Il a condamné ces actes de violence comme "inacceptables et injustifiables", faisant référence à la mort de deux Casques bleus indonésiens à la suite d'une explosion d'origine incertaine dans le sud-libanais. "La France exprime ses plus sincères condoléances aux familles des Casques bleus tués et souhaite un prompt rétablissement aux blessés", a-t-il déclaré, soulignant l'importance d'éclaircir les circonstances entourant ces tragédies.
Appel à ce que "la sécurité du personnel onusien soit respectée"
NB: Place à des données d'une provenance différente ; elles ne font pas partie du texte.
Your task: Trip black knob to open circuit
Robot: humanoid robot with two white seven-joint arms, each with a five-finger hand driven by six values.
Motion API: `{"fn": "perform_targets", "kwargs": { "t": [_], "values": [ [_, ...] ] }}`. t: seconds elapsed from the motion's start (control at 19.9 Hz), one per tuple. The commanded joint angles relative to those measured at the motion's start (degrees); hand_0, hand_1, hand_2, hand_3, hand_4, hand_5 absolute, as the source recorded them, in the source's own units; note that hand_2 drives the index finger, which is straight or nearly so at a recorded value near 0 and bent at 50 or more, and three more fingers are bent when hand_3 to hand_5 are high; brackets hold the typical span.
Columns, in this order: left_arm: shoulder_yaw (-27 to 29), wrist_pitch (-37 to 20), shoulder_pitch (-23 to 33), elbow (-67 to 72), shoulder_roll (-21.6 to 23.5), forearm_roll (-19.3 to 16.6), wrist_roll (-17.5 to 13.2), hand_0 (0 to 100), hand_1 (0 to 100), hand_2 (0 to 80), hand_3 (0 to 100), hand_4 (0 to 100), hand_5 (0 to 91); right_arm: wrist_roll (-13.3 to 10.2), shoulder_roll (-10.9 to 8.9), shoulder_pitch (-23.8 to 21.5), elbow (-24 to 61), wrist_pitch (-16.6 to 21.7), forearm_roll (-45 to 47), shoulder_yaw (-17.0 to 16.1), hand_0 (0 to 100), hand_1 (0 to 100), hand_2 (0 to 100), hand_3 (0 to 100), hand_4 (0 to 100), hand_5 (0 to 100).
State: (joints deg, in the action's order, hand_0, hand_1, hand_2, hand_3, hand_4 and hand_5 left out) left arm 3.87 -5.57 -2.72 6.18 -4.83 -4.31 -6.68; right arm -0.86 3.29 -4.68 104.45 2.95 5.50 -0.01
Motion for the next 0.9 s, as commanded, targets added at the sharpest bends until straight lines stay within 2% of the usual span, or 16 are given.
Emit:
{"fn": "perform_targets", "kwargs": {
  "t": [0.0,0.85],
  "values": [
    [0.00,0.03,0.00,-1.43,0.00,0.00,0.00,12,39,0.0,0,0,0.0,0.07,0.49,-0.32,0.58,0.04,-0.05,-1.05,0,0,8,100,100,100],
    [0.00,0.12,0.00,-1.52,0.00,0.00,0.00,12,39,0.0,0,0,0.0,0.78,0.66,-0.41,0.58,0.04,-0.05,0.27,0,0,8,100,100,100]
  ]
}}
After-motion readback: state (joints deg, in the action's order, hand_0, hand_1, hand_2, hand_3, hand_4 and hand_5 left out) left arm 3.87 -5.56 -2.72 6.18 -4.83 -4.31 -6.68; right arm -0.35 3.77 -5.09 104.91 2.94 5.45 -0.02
Le Premier ministre israélien a récemment exhorté son armée à renforcer la "zone tampon" face au Hezbollah, ajoutant une tension supplémentaire à la situation déjà délicate. Dimanche dernier, un premier Casque bleu a été tué par une explosion non identifiée, ce qui a exacerbé les préoccupations concernant la sécurité du personnel sur le terrain.
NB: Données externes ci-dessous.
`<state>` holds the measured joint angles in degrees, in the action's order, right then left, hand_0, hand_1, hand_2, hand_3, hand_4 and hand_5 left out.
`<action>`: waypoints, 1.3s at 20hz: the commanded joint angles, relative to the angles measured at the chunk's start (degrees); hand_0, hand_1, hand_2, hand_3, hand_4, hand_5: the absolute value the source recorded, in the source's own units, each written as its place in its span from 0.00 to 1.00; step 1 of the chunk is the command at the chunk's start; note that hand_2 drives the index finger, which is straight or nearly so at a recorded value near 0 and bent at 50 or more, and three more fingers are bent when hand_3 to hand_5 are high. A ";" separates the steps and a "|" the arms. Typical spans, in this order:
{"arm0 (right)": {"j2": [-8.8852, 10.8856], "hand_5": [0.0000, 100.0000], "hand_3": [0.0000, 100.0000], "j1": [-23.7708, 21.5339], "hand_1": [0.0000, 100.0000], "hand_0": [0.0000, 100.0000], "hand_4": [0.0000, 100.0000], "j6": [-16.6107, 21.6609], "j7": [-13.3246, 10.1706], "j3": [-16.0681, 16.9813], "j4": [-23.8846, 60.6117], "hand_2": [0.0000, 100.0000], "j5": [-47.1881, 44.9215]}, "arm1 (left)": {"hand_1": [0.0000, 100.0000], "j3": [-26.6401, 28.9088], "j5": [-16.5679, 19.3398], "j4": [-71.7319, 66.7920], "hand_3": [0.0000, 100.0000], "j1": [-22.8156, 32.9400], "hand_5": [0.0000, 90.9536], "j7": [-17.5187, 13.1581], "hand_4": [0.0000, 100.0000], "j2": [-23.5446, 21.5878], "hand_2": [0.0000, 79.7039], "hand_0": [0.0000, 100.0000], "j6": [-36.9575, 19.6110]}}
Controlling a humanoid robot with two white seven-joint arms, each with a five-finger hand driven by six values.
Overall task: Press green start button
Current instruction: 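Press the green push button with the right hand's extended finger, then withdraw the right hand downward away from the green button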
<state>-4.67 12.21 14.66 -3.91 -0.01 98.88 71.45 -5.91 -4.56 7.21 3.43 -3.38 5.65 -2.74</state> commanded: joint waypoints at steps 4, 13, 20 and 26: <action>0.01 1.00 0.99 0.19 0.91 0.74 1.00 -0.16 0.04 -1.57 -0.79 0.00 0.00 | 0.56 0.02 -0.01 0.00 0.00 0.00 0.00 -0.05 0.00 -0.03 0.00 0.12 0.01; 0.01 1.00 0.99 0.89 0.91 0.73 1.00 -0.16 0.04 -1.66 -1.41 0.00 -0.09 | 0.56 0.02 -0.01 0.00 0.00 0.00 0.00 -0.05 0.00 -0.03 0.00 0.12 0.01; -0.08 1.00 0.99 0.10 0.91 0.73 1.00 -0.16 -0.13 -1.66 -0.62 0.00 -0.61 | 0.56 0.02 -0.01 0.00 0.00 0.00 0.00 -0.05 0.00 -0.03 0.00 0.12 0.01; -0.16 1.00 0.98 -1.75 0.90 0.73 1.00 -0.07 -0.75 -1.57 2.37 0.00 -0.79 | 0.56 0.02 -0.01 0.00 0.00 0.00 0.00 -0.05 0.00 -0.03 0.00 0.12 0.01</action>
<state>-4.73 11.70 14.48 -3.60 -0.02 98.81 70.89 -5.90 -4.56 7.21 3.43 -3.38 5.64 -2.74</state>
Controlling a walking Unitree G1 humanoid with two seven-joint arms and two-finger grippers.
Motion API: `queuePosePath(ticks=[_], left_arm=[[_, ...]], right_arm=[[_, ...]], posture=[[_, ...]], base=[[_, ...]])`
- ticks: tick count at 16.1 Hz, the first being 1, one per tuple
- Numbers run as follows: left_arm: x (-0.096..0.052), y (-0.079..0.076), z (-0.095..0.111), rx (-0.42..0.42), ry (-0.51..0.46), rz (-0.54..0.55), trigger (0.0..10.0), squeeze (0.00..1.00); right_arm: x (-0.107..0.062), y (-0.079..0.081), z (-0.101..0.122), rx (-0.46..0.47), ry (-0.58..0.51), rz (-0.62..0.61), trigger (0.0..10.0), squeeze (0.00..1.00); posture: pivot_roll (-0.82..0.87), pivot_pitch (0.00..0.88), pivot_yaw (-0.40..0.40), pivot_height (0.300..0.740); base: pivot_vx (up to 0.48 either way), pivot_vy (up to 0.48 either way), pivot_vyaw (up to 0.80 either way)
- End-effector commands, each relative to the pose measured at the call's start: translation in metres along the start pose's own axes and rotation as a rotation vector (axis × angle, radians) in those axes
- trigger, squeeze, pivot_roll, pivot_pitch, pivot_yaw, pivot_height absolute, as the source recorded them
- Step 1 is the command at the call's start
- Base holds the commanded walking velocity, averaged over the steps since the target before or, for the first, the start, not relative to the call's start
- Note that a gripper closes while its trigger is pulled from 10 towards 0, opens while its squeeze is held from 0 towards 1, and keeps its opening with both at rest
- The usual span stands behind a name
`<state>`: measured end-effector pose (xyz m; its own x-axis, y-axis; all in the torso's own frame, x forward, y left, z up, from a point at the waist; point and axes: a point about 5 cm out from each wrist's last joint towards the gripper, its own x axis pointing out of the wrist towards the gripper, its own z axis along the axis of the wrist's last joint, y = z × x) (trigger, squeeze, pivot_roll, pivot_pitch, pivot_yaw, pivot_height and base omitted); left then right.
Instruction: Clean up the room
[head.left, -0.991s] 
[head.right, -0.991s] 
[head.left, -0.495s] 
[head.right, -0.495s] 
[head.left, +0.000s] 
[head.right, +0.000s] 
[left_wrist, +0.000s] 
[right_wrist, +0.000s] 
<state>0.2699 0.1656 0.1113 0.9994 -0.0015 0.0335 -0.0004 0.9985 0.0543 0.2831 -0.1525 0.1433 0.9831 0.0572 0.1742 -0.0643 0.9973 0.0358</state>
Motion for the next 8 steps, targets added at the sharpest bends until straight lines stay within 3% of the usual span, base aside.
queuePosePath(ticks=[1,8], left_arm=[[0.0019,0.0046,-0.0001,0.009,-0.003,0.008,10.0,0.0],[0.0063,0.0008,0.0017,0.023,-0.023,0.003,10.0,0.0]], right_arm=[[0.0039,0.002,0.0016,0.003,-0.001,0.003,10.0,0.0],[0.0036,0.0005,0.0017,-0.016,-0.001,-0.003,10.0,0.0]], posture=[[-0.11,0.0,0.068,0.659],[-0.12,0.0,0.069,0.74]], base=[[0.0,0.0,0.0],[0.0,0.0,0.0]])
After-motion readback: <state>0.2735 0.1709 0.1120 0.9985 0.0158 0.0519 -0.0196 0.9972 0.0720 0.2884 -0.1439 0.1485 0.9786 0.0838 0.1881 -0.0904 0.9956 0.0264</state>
"J'appelle toutes les parties à respecter la résolution 1701 des Nations Unies et à garantir la sécurité du personnel onusien conformément au droit international", a réitéré Barrot. Il a également salué le courage des membres de la Finul, qui continuent d'opérer dans des conditions périlleuses en cette période de guerre au Moyen-Orient.
Selon un rapport de France 24, des experts et observateurs internationaux encouragent la communauté internationale à agir rapidement pour protéger les troupes de la paix au Liban, en raison de l'aggravation des hostilités dans la région.
La Finul a ouvert une enquête pour déterminer les circonstances exactes des incidents, mais le climat d'insécurité règne toujours dans le sud du Liban, accentué par les tensions croissantes entre Israël et le Hezbollah.
Il est impératif que des mesures soient mises en place pour protéger ceux qui œuvrent pour maintenir la paix et la sécurité dans cette région du monde. Alors que le nombre de victimes ne cesse d'augmenter, l'appel à la paix et à la sécurité devient plus urgent que jamais.